You don’t have to like it, you just have to do it,” Reece confirmed.

“Good. Just do it. You are being given a lot of leeway because of what you and Freddy did to save the former president. And even though it’s not officially recognized or condoned, there are rumors swirling about you taking out Oliver Grey. The Agency, and the counter-intel folks in particular, do not take kindly to turncoats in our midst. They missed Nicholson, Ames, and Grey. It’s rumored you gave Grey the sentence most of the Agency wishes on traitors.”

“I’m answering these as best I can, Vic.”

“They’re just counter-intel and lifestyle poly questions. You know the drill; your examiner will tell you to come back tomorrow. Play nice and let’s get you to the Farm.”

“Understood. Just tell ‘John’ to stop pissing me off.”

“Play nice,” Vic repeated before turning to exit the polygraph room. “And please don’t throw him through the two-way mirror. Those things are more expensive than you think.”

When “John” returned, Reece lowered his heart rate the way he would before taking a long-range sniper shot. He focused on Katie’s smile and answered with the correct yes and no answers. It wasn’t every day you got to beat a lie detector test.

Passing the polygraph meant Nizar Kattan was one step closer to death.

Two days later Vic sifted through Reece’s test results. No drugs in his system, no sexually transmitted diseases, vision and hearing well above Agency standards. It was the polygraph and MMPI test that concerned him. The MMPI had resulted in paranoid and aggressive personality traits, which was not totally unexpected considering what Reece had been through over the past three years. Vic shifted his focus from the Multiphasic Personality Inventory to the polygraph.

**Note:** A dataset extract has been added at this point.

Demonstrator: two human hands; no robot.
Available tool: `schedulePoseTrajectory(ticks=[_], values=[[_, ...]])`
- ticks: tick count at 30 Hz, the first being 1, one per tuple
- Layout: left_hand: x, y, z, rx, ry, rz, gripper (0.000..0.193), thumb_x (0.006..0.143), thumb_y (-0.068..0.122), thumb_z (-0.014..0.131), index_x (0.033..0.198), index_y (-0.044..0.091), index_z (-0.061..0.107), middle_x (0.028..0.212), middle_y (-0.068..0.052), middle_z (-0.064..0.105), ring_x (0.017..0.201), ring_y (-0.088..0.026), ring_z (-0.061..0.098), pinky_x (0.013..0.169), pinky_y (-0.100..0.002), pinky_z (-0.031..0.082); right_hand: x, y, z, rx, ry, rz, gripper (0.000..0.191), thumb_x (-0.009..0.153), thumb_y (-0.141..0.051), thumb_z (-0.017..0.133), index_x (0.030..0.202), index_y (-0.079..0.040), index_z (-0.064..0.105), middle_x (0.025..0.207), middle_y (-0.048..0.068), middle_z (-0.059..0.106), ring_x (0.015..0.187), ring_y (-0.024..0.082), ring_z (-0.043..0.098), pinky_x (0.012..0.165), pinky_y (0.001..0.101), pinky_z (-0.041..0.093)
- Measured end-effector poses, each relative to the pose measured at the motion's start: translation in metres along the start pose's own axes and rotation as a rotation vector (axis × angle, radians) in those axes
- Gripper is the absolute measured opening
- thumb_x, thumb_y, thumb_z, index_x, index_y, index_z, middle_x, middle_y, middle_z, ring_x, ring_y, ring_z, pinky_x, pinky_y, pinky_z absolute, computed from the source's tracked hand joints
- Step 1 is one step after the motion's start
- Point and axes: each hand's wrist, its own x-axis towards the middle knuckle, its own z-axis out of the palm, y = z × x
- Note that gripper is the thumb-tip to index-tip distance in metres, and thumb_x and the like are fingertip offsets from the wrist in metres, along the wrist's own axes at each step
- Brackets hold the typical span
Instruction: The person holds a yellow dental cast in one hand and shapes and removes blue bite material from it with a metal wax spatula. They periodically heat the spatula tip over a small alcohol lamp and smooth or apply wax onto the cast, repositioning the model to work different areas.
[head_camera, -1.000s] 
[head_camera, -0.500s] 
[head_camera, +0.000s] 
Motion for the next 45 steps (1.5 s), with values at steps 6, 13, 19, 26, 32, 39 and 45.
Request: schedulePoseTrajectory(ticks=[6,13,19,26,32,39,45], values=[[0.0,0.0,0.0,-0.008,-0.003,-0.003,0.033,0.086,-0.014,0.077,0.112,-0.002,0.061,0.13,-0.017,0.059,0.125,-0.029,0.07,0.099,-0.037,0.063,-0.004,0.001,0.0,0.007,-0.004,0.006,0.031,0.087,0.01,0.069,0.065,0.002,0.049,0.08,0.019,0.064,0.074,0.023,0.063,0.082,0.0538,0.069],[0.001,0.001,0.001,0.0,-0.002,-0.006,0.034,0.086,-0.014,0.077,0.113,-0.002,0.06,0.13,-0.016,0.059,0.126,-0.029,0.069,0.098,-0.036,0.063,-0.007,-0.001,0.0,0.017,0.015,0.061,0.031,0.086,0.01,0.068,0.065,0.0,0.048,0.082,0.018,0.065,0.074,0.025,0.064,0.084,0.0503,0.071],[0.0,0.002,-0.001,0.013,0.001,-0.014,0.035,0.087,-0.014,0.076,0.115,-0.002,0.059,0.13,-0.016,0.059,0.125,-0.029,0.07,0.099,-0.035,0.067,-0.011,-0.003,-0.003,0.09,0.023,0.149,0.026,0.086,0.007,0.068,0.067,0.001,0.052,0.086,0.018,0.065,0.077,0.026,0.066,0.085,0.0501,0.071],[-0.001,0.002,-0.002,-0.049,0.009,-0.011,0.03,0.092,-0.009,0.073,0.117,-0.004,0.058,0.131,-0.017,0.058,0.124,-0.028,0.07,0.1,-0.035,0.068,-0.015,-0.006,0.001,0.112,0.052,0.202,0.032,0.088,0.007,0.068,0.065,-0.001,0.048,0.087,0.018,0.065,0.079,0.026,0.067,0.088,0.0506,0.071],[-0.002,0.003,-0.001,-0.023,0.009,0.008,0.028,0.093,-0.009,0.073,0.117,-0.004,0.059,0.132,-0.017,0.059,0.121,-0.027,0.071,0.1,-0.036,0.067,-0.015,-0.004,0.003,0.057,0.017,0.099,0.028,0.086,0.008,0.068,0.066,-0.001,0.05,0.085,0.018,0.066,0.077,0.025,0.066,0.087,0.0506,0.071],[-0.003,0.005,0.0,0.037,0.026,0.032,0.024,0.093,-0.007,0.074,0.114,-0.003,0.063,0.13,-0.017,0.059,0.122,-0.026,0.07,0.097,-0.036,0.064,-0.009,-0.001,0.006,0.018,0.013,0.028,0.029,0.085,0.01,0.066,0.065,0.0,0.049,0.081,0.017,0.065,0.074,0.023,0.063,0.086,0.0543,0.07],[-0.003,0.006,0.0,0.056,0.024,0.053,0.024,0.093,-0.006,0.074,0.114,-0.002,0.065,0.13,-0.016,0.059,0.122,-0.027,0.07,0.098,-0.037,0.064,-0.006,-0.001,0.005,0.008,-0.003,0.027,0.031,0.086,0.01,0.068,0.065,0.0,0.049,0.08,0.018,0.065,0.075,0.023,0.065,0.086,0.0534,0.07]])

IS YOUR FIRST NAME JAMES? FALSE POSITIVE

HAVE YOU EVER LIED TO GET OUT OF TROUBLE? TRUTHFUL CONCLUSIVE

DO YOU INTEND TO ANSWER THESE QUESTIONS TRUTHFULLY? DECEPTION INDICATED

IS TODAY WEDNESDAY? TRUTHFUL CONCLUSIVE

HAVE YOU EVER COMMITTED A CRIME FOR WHICH YOU WERE NOT CAUGHT? TRUTHFUL CONCLUSIVE

ARE WE IN VIRGINIA? TRUTHFUL CONCLUSIVE

HAVE YOU EVER COMMITTED MURDER? DECEPTION INDICATED

ARE YOU A UNITED STATES CITIZEN? TRUTHFUL CONCLUSIVE

HAVE YOU EVER BEEN PART OF A GROUP THAT HAS WANTED TO OVERTHROW THE UNITED STATES GOVERNMENT? DECEPTION INDICATED

HAVE YOU EVER BEEN IN THE EMPLOYMENT OF A FOREIGN INTELLIGENCE SERVICE? TRUTHFUL CONCLUSIVE

HAVE YOU VISITED ANTIPOLYGRAPH.ORG TO PREPARE FOR THIS EXAMINATION? TRUTHFUL CONCLUSIVE

ARE YOU SITTING DOWN? TRUTHFUL CONCLUSIVE

HAVE YOU EVER COMMITTED MURDER? DECEPTION INDICATED

HAVE YOU EVER PLOTTED TO OVERTHROW THE U.S. GOVERNMENT? DECEPTION INDICATED

IS THE WALL WHITE? TRUTHFUL CONCLUSIVE

HAVE YOU EVER BEEN INVOLVED IN THE TORTURE OF ENEMY COMBATANTS? DECEPTION INDICATED

HAVE YOU USED ILLEGAL DRUGS YOU HAVE NOT MENTIONED PREVIOUSLY? DECEPTION INDICATED

DID YOU INTENTIONALLY FALSIFY INFORMATION ON YOUR APPLICATION OR SECURITY PAPERWORK? DECEPTION INDICATED

HAVE YOU EVER STOLEN ANYTHING FROM YOUR PREVIOUS PLACE OF EMPLOYMENT? DECEPTION INDICATED

HAVE YOU EVER STOLEN ANYTHING WORTH OVER FIVE HUNDRED U.S. DOLLARS? DECEPTION INDICATED

DO YOU HAVE ANY UNDISCLOSED RELATIONSHIPS WITH FOREIGN NATIONALS? DECEPTION INDICATED

HAVE YOU EVER KEPT A WAR TROPHY? TRUTHFUL CONCLUSIVE

HAVE YOU EVER SOLD GOVERNMENT PROPERTY? TRUTHFUL CONCLUSIVE

HAVE YOU, OR DO YOU KNOW ANYONE WHO BROUGHT BACK ENEMY WEAPONS FROM OVERSEAS? DECEPTION INDICATED

IS THERE ANYTHING IN YOUR BACKGROUND THAT WOULD DISQUALIFY YOU FROM GETTING THIS JOB? DECEPTION INDICATED

FINAL POLYGRAPH TEST RESULTS: INCONCLUSIVE

Vic closed the file and looked at the faded black-and-white framed photograph on the wall of his office. The men wore World War II–era “duck hunter” patterned camouflage uniforms and carried an assortment of small arms, including a Johnson M1941 held by Vic’s father.

Never again, Vic thought.

On the front cover of the file he signed his name over his director’s signature block and checked a box marked APPROVED.